Robert Devereux, segundo conde de Essex, tenía 34 años cuando su cabeza cayó en el hacha del verdugo. Había llegado a la corte de Isabel I cuando apenas tenía veinte años. Alto y guapo, tenía toda la pinta de ser un joven aristócrata galante: caballeroso, de manos abiertas, gallardo e impulsivo. La Reina, 33 años mayor que él, se dejó seducir por su encanto y bailaron y jugaron juntos a las cartas durante toda la noche. Sirvió con el máximo de desparpajo y el mínimo de criterio en varias expediciones militares y recibió lucrativos cargos y concesiones, incluido el valioso monopolio de los vinos dulces importados, que se convirtió en su principal fuente de ingresos.
Desgraciadamente, Essex era un pavo real por vanidad, ferozmente celoso, fácilmente ofendido e impaciente por el gobierno de una mujer. Un día de 1598 la reina rechazó una petición suya y él le dio la espalda, una espantosa falta de etiqueta ante la que ella le dio un golpe de timón. Su mano se dirigió directamente a su espada. Otro cortesano intervino y Essex se marchó jurando que no habría tolerado semejante insulto ni siquiera de su padre, Enrique VIII. Las damas de la corte persuadieron a la reina para que lo perdonara y en 1599 fue enviado a Irlanda para reprimir un levantamiento.
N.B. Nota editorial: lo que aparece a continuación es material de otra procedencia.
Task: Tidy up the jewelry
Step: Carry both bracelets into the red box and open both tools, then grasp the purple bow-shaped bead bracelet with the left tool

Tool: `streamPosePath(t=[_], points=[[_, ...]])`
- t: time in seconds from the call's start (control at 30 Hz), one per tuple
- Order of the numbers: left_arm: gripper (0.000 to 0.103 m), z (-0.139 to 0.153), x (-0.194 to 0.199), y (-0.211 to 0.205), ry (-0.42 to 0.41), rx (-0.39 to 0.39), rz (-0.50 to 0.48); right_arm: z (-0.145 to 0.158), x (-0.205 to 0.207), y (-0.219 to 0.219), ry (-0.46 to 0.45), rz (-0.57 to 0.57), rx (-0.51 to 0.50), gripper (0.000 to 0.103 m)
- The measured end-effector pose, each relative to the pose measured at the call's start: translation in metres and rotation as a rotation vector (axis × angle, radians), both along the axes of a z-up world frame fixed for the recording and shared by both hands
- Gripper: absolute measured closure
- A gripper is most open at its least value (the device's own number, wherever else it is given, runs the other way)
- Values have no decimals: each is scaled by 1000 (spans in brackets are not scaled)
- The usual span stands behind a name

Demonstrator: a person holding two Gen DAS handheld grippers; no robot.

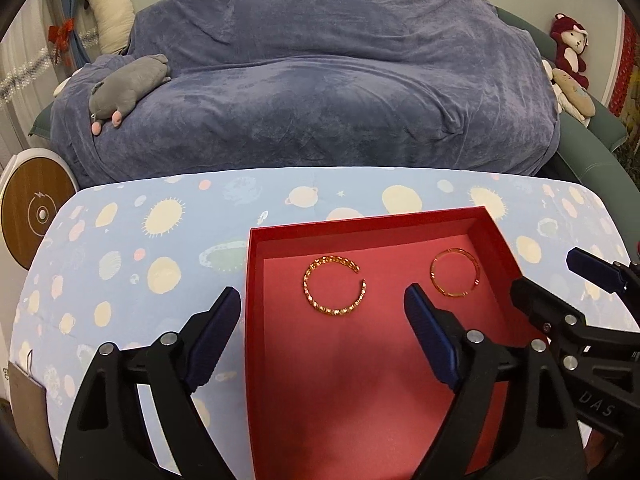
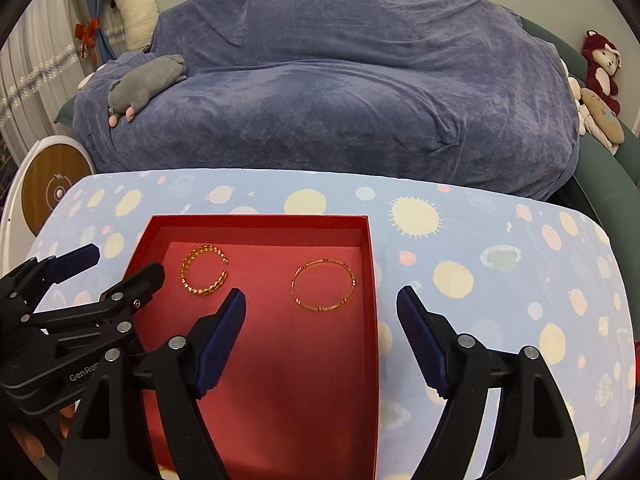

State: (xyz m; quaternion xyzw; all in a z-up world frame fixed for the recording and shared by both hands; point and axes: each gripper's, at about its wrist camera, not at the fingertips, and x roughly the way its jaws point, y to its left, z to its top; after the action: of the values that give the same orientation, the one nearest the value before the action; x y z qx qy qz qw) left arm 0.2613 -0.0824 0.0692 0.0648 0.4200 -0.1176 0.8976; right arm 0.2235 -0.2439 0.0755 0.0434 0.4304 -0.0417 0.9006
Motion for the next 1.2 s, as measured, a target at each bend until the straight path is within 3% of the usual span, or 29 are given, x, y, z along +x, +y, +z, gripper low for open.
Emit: streamPosePath(t=[0.13, 0.23, 0.43, 0.63, 0.87, 1.2], points=[[16, 10, -49, 19, -22, -8, -2, 11, -56, -4, -13, -24, 8, 25], [16, 3, -85, 42, 11, -23, 19, 7, -101, -10, 4, -52, 9, 25], [16, -35, -158, 80, 106, -9, 73, -22, -186, -10, 77, -103, 10, 25], [19, -61, -212, 83, 143, -28, 87, -57, -240, -5, 156, -150, 49, 25], [33, -71, -228, 56, 164, -55, 15, -83, -259, 2, 202, -150, 90, 25], [54, -84, -221, 47, 199, -81, 25, -86, -257, 2, 203, -151, 110, 25]])
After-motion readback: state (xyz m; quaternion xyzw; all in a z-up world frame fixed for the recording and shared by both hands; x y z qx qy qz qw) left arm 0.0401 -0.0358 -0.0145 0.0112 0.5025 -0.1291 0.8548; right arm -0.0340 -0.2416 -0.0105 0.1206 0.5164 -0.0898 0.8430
Fracasó, culpó del fracaso a las maquinaciones de sus enemigos políticos en casa -que ciertamente eran numerosos- y luego desafió las instrucciones de Isabel y regresó a Inglaterra para defenderse. En la corte se temía que pretendía dar un golpe de estado. Fue puesto bajo arresto domiciliario y suspendido de sus cargos oficiales. Luego no se le renovó el monopolio del vino dulce.
Este fue el corte más cruel. Fuera de sí por la rabia, Essex conspiró para apoderarse de la Reina y tomar el control del gobierno. Isabel y su mano derecha, Robert Cecil, esperaron pacientemente a que el conde se excediera. Lo que hizo el domingo 8 de febrero de 1601, cuando salió de Essex House en el Strand con más de cien hombres blandiendo espadas, y subió a grandes zancadas por Ludgate Hill hacia la ciudad, llamando a los ciudadanos a levantarse en su apoyo. Los ciudadanos, muy sensatamente, encontraron otras cosas que hacer y Essex se retiró con el rostro cubierto de ceniza a Essex House, donde fue asediado por los soldados enviados para arrestarlo. Se rindió y fue encarcelado en la Torre de Londres antes de ser juzgado por traición el 19 de febrero. Se comportó con un orgullo desdeñoso y fue debidamente declarado culpable.
Essex fue devuelto a la Torre, donde suplicó ser ejecutado en privado, no frente a una multitud en Tower Hill. Se le concedió y el miércoles por la mañana fue llevado al patio de la Torre, reconociendo con una humildad desacostumbrada que ‘fue así justamente arrojado de este reino’. Observando estaba un viejo enemigo, Walter Raleigh, cuya propia cabeza caería años después. Tras largas oraciones, Essex se despojó de su gorra y abrigo negros, dejando al descubierto un chaleco escarlata de mangas largas, colocó su cabeza sobre el bloque y extendió los brazos para indicar que estaba preparado. Fueron necesarios tres golpes de hacha para cortarle el cuello y el encargado de la cabeza la sostuvo en alto por su larga y rubia cabellera, diciendo «¡Dios salve a la Reina!». El mensajero que llevó la noticia a Isabel en la corte la encontró tocando los virginales. Al oír la noticia, se detuvo y se hizo el silencio. Nadie pronunció una palabra. Al poco tiempo comenzó a tocar de nuevo.